— What is required —
Which lines below mention "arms"? Pick each one out.

— Given data —

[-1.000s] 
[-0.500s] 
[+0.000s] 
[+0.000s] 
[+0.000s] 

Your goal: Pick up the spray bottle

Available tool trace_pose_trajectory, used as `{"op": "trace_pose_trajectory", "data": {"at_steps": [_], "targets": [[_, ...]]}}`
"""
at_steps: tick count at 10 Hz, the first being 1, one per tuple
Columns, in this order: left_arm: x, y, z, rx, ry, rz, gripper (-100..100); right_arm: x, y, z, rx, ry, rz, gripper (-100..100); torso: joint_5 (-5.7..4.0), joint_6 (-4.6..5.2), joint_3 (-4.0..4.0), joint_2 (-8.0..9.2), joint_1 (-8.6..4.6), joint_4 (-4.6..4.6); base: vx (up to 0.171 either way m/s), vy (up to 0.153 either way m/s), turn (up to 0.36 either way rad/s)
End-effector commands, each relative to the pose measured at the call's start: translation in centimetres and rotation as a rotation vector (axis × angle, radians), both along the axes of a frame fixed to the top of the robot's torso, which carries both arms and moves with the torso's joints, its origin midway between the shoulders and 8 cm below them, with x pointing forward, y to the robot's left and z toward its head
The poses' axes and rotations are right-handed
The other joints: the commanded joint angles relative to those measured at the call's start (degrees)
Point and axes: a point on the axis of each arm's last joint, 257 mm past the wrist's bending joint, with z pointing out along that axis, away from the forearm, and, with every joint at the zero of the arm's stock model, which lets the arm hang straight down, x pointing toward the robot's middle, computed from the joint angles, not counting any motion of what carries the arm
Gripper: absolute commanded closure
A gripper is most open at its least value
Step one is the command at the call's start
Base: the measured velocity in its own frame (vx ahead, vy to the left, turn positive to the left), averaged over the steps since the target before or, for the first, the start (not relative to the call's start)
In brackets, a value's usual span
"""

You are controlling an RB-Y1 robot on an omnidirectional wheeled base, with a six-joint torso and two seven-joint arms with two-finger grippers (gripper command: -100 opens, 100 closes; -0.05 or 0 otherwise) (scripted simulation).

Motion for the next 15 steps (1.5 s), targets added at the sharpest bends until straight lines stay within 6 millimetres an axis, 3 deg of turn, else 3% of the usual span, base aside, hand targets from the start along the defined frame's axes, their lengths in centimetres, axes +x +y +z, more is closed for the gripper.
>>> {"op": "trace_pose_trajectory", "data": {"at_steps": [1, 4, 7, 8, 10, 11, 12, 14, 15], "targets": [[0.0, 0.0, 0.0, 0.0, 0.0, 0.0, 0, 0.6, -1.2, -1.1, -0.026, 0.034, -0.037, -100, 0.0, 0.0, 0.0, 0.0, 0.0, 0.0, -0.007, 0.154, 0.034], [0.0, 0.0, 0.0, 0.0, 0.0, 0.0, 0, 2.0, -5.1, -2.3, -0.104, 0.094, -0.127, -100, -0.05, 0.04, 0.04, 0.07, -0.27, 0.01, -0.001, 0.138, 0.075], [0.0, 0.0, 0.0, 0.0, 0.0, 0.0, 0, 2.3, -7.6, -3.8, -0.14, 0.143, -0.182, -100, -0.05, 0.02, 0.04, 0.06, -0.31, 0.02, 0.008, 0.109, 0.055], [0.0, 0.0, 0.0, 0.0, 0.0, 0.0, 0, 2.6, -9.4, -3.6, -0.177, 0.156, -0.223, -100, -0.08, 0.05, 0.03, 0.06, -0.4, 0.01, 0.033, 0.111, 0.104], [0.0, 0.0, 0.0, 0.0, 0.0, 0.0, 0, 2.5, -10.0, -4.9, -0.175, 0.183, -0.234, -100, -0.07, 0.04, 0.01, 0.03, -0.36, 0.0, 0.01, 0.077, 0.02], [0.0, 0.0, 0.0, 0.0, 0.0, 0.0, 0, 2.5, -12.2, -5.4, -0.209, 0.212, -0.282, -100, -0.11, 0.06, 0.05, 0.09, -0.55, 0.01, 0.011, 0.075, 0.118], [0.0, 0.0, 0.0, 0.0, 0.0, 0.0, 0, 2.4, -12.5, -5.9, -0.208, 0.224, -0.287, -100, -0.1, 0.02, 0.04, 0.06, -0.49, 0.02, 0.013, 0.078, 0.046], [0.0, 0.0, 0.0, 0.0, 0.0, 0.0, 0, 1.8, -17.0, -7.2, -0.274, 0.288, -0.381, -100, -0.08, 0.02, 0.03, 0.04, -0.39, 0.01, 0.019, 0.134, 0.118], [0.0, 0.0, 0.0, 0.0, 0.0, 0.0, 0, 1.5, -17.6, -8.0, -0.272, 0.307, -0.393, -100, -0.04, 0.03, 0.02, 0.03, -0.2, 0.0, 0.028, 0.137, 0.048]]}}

— Answer section —
End-effector commands, each relative to the pose measured at the call's start: translation in centimetres and rotation as a rotation vector (axis × angle, radians), both along the axes of a frame fixed to the top of the robot's torso, which carries both arms and moves with the torso's joints, its origin midway between the shoulders and 8 cm below them, with x pointing forward, y to the robot's left and z toward its head
You are controlling an RB-Y1 robot on an omnidirectional wheeled base, with a six-joint torso and two seven-joint arms with two-finger grippers (gripper command: -100 opens, 100 closes; -0.05 or 0 otherwise) (scripted simulation).

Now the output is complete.